Requirement
Every line below that holds the string "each" should be copied.
+++ Data excerpt
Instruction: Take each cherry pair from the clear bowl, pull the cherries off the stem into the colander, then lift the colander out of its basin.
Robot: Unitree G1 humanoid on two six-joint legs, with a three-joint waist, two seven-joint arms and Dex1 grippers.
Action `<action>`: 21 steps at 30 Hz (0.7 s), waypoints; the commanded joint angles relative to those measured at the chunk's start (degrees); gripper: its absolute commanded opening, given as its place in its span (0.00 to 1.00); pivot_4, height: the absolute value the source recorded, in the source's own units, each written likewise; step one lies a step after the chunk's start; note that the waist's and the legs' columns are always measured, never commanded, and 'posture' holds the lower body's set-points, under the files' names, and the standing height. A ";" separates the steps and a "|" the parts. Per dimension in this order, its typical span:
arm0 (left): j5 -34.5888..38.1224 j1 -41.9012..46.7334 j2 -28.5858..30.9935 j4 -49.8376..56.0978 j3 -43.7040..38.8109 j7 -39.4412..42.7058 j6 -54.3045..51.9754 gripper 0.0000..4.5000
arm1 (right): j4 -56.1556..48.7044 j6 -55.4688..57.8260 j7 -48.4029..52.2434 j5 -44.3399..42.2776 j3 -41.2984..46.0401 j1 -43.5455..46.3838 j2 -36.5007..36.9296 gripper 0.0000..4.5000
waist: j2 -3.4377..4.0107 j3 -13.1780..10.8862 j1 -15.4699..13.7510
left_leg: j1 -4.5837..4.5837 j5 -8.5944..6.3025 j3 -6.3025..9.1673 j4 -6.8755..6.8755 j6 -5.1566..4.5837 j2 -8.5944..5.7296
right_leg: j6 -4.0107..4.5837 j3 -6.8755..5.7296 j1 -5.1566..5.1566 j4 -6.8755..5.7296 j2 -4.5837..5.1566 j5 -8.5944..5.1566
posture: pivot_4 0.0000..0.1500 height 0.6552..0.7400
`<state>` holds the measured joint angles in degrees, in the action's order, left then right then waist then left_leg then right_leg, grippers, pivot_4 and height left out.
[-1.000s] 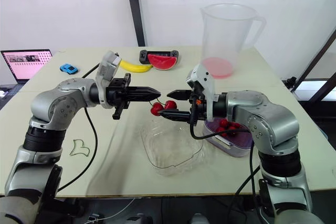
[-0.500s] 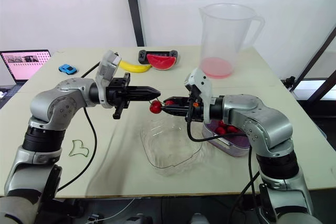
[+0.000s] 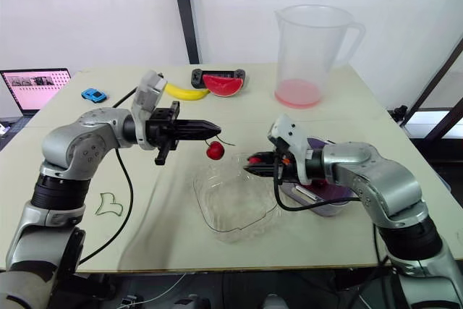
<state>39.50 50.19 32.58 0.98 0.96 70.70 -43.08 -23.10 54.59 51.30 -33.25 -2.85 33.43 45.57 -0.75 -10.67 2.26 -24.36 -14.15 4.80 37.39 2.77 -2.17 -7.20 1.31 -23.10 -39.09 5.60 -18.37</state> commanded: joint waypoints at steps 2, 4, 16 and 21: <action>0.88 0.52 0.20 1.23 -1.48 -0.11 0.98 0.00 | 0.43 -0.87 0.56 -1.08 5.40 1.24 2.94 0.13 | 0.00 0.00 0.02 | 0.00 0.00 0.01 -0.01 0.00 0.01 | 0.00 0.00 0.00 0.00 -0.01 0.00 | 1.00 1.00; 0.89 0.36 0.15 1.33 -1.67 -0.41 0.95 0.00 | 2.20 -1.55 0.49 -0.41 7.22 2.01 4.82 0.13 | 0.00 0.00 -0.19 | 0.00 0.00 0.01 0.00 0.00 0.00 | 0.00 -0.01 0.01 0.00 0.00 0.00 | 1.00 1.00; 1.21 -2.64 0.22 4.10 -2.06 -2.09 0.89 0.00 | 20.51 -16.39 7.45 16.68 1.47 -4.08 21.75 0.13 | 0.01 0.00 -0.23 | 0.00 -0.04 -0.09 0.02 -0.08 0.01 | 0.00 0.03 0.01 0.03 0.01 0.00 | 1.00 1.00; 1.47 -3.47 0.38 5.04 -2.34 -2.96 0.51 0.00 | 20.49 -15.07 9.82 17.07 1.18 -5.97 22.53 0.13 | 0.02 -0.01 -0.09 | 0.00 -0.04 -0.10 0.03 -0.08 0.01 | 0.00 0.06 0.01 0.03 0.02 0.00 | 1.00 1.00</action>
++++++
Expected answer
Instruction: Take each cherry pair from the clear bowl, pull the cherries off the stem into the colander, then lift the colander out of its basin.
Action `<action>`: 21 steps at 30 Hz (0.7 s), waypoints; the commanded joint angles relative to those measured at the chunk's start (degrees); gripper: its absolute commanded opening, given as its place in its span (0.00 to 1.00); pivot_4, height: the absolute value the source recorded, in the source's own units, each written likewise; step one lies a step after the chunk's start; note that the waist's and the legs' columns are always measured, never commanded, and 'posture' holds the lower body's set-points, under the files' names, and the standing height. A ";" separates the steps and a "|" the parts. Per dimension in this order, its typical span:

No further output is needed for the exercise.